There are various approaches to doing time-series forecasting, such as using Python/R, external forecasting services, and in-database forecasting. Amongst all the approaches, the right way to do time-series forecasting is using an in-database approach. Why, you ask? Let me give you the top three reasons why using in-database forecasting is the best approach when it comes to forecasting at hyper-scale.

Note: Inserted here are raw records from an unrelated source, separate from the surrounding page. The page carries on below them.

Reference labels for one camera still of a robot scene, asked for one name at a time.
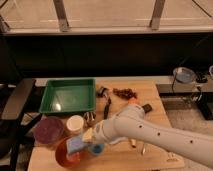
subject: dark background
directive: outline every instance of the dark background
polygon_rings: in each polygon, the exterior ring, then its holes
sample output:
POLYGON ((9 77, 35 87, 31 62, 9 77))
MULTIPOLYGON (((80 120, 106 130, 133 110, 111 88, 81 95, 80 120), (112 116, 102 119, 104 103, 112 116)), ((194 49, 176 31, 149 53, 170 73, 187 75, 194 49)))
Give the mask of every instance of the dark background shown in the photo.
POLYGON ((0 79, 172 75, 181 63, 207 72, 212 34, 1 36, 0 79))

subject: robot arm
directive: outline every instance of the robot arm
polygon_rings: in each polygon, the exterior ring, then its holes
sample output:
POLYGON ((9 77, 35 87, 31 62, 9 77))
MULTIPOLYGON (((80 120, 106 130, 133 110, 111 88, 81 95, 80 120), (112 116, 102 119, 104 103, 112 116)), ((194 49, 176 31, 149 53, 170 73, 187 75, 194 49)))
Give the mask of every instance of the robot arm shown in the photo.
POLYGON ((158 126, 145 121, 140 105, 130 104, 93 129, 95 143, 115 143, 123 137, 146 141, 213 168, 213 137, 158 126))

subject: orange bowl
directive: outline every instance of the orange bowl
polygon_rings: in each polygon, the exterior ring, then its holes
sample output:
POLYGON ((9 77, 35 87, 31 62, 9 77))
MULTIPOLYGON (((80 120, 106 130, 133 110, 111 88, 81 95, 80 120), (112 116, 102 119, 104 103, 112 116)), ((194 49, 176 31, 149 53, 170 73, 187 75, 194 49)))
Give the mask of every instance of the orange bowl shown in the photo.
POLYGON ((76 167, 82 158, 82 152, 77 152, 73 155, 67 155, 66 141, 71 137, 64 138, 56 148, 55 159, 57 163, 65 168, 76 167))

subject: white cup
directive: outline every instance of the white cup
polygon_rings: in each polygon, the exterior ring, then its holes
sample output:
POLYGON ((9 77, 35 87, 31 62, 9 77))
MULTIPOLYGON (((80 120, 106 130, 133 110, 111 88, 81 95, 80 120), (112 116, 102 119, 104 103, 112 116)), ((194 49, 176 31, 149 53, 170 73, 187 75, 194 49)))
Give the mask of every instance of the white cup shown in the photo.
POLYGON ((80 134, 83 132, 84 119, 79 115, 73 115, 67 120, 67 129, 73 134, 80 134))

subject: green plastic tray
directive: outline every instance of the green plastic tray
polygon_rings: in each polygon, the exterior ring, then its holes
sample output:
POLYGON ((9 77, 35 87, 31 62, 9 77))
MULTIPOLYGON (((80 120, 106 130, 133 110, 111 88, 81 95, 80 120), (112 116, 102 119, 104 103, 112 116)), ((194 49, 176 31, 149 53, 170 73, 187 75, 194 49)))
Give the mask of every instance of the green plastic tray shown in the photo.
POLYGON ((43 114, 73 114, 92 111, 96 106, 95 80, 49 80, 39 112, 43 114))

Time-series forecasting at hyper-scale is only possible with in-database algorithms
Generally, data scientists are used to solving time-series forecasting with Python/R or some external time-series forecasting services. Such an approach can work for limited forecasts, but soon becomes a constraint when you need to manage thousands or millions or potentially billions of forecasts. The reason is that Python/R may not be suitable for very large-scale forecasting as each forecast model requires an independent Python/R processing thread. This can represent huge computational overhead when you need to make millions of forecasts.
In addition, transferring data to external forecasting services can mean a high amount of data transfer, sometimes transferring the data twice. The first transfer is to send data to forecasting services and the second is to get the forecasted results back to integrate with the rest of the data. Imagine sending millions/billions of records back and forth twice. It can represent a huge overhead.

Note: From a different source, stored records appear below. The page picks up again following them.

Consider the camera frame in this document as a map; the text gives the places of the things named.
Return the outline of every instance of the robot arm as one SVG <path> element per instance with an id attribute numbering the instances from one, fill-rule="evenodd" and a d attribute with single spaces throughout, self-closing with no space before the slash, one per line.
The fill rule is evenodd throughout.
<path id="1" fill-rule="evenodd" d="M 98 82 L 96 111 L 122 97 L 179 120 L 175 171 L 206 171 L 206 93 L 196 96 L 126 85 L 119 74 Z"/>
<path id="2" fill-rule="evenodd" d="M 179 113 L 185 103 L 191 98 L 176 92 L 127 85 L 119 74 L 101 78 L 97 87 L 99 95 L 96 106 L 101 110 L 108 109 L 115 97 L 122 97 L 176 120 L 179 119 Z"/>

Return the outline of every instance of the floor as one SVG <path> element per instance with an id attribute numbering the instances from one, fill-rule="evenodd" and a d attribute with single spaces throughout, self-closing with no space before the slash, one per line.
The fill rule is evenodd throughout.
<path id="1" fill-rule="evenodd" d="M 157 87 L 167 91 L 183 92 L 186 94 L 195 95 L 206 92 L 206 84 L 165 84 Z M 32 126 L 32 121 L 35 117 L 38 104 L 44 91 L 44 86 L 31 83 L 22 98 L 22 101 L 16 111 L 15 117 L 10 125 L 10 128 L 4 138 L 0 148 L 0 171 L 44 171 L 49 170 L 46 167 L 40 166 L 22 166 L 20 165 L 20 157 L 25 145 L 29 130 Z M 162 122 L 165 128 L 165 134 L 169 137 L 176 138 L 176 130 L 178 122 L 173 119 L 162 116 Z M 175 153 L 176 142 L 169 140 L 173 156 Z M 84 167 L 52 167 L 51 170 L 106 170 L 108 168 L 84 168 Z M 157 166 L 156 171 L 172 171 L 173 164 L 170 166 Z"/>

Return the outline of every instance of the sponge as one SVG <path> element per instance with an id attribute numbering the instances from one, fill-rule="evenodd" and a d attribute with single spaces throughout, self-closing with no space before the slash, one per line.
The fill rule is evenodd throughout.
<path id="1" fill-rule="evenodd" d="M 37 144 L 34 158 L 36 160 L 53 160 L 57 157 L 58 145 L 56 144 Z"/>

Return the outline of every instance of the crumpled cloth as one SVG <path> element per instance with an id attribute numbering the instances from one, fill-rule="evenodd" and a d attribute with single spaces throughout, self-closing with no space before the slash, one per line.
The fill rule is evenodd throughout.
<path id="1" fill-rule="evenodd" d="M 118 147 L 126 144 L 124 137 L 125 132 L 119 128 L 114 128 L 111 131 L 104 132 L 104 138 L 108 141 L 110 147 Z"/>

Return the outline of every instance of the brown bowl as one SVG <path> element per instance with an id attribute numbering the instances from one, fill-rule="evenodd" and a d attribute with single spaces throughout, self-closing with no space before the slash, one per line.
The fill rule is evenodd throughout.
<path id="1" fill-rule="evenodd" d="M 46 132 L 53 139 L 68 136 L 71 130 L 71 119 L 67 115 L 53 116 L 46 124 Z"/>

The optimal way to do a time-series forecast with hyper-scale is to do it in-database. Teradata ClearScape analytics in-database forecast functions are built on world-class Teradata Vantage MPP (massively parallel platform). The platform has various features such as smart scaling, advanced indexing, workload management, and adaptive cost optimizer which enables running in-database functions at hyper-scale. In addition, as the functions are run within the database, there is zero data movement outside of external platforms. Thus, in-database forecast algorithms help you to make forecasts at hyper-scale and at the same time minimize cost and overheads.
Time-series forecasting with SQL can be easier than forecasting with Python/R
Time-series forecasting needs to be hyper-scalable, but in many cases, the algorithmic complexity is not very high. Take for example a retail business scenario. Even if there can be thousands of products to forecast, most of the products would have a similar sales pattern. Red flowers would sell more on Valentine’s Day and ice creams would sell more in summer. Though these are common examples, for most of the products, the sales pattern is predictable. Similarly, forecasting energy consumption for households, as done by Energy companies, is also predictable for most households.
So as algorithmic complexity is less, one can easily make hyper-scale forecasts directly with SQL. As Teradata ClearScape analytic functions are in-database functions, you can easily use them directly with SQL. Additionally, business analysts can also do the forecast themselves as they are comfortable with SQL.
It is also important to note that time series forecasting is different from usual machine learning tasks. It can be required to forecast very frequently as well as at different granular levels such as hourly, daily, weekly, and monthly. So, making it accessible to a business analyst through SQL makes it possible to have forecasts done more frequently and as required by the business.
Our internal benchmarks have shown that time-series forecasting with in-database functions can be at least 11 times more performant than using Python/R time-series algorithms
Accelerate operationalizing of forecast and thus leading to business value
For a retailer, the forecast can represent a multi-million-dollar purchase budget as well as a commitment to fulfill customer demand. So, it needs to integrate with the rest of the data to analyze it further as well as make it operational. For example, you will have to integrate it with stock-level information to get insight into your purchase budget. Operationalizing forecasts also requires analyzing substitutes as well as lost-sales analysis for non-available products.
With the in-database forecast, integration with operational data is seamless, as all data is accessible via the same platform. With Teradata Vantage, you need to make just a single SQL call which will make the forecast integrate it with operational data. It can also access different systems to get the operational data. However, for a business user, it is transparent and thus accelerates the operationalization of forecasts.
In summary, an in-database time-series forecast is suitable for hyper-scale forecasting needs and will help you achieve business value through seamless operationalization.
On a closing note, let me also state that at the time of writing the blog, none of Teradata’s closest competitors have native in-database forecasting time-series functions.